VCs are betting money. The founders and early employees are betting their time
and foregoing other opportunities. If the thing blows up, the VC gets his
investment back. The founders/employees can't recover any part of their
investment. I still don't get why a liquidation preference is fair. The VCs
are imposing it because they can. Any justification based on fairness is
laughable to me.

------
geophile

      Imagine a VC that buys 50% of a company for $50 million, 
      for a $100 million post-money valuation. If that company
      then sells for $75 million, the VC gets more than 50% of
      the $75 million. The VC gets his or her $50 million out
      first, and then half of the remaining $25 million ($12.5
      million) for a total return of $62.5 million. The common
      stock holders split the remaining $12.5 million.
    
      That's a 1X liquidation preference. ...
    
      A 1X liquidation preference isn't unfair.
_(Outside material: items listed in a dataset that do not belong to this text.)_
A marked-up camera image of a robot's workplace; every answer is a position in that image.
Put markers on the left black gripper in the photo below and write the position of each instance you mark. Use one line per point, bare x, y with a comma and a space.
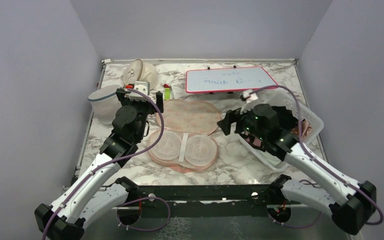
128, 102

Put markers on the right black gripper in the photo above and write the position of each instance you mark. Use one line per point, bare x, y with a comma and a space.
231, 117

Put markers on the floral mesh laundry bag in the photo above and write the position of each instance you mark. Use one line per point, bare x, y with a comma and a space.
185, 144

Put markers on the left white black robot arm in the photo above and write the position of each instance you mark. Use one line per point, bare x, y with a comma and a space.
67, 217

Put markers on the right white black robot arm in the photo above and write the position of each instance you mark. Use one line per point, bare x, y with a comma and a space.
348, 202

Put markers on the white mesh laundry bag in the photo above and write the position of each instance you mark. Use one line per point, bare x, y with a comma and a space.
105, 103

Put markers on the pink bra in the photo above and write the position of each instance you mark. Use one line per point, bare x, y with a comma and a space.
305, 129

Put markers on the green red marker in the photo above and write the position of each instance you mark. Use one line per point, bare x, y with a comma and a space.
168, 92

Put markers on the red framed whiteboard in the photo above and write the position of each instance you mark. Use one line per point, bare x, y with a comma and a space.
221, 80

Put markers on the white plastic basket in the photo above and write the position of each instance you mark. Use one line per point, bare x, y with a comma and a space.
281, 98

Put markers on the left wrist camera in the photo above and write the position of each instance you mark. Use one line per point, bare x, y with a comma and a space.
137, 90

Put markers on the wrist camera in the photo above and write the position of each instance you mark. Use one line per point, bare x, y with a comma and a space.
248, 96
137, 90

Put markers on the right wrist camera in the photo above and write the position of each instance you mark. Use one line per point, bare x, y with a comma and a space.
248, 96

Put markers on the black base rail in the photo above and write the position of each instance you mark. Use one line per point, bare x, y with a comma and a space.
196, 201

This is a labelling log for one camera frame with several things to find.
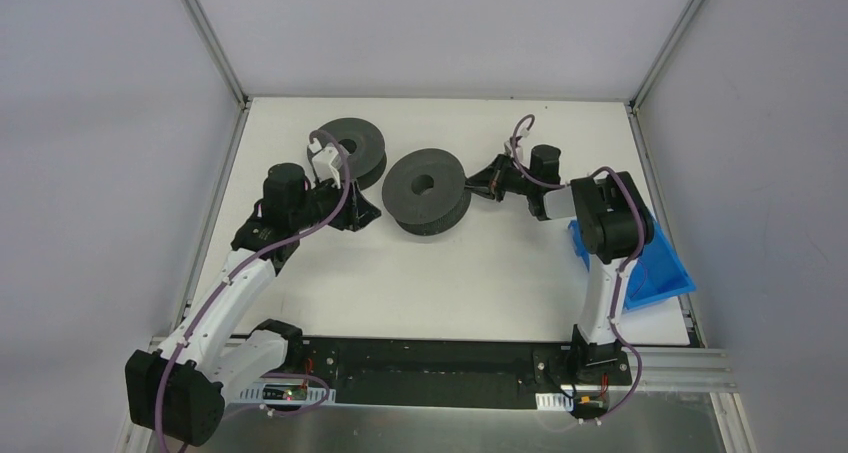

The people who
      bring the capital should have some protection.
    

I was at a startup in the late 90s and discovered liquidation preferences. I
agitated to get them dropped from the B round, succeeded, and the VCs then
scrapped them. Which saved me from exactly this fate.

I don't agree that even a 1X liquidation preference is "fair". VCs are taking
a risk, that is supposedly their business model. Reducing risk on the backs of
the people sacrificing their personal lives doesn't strike me as fair at all.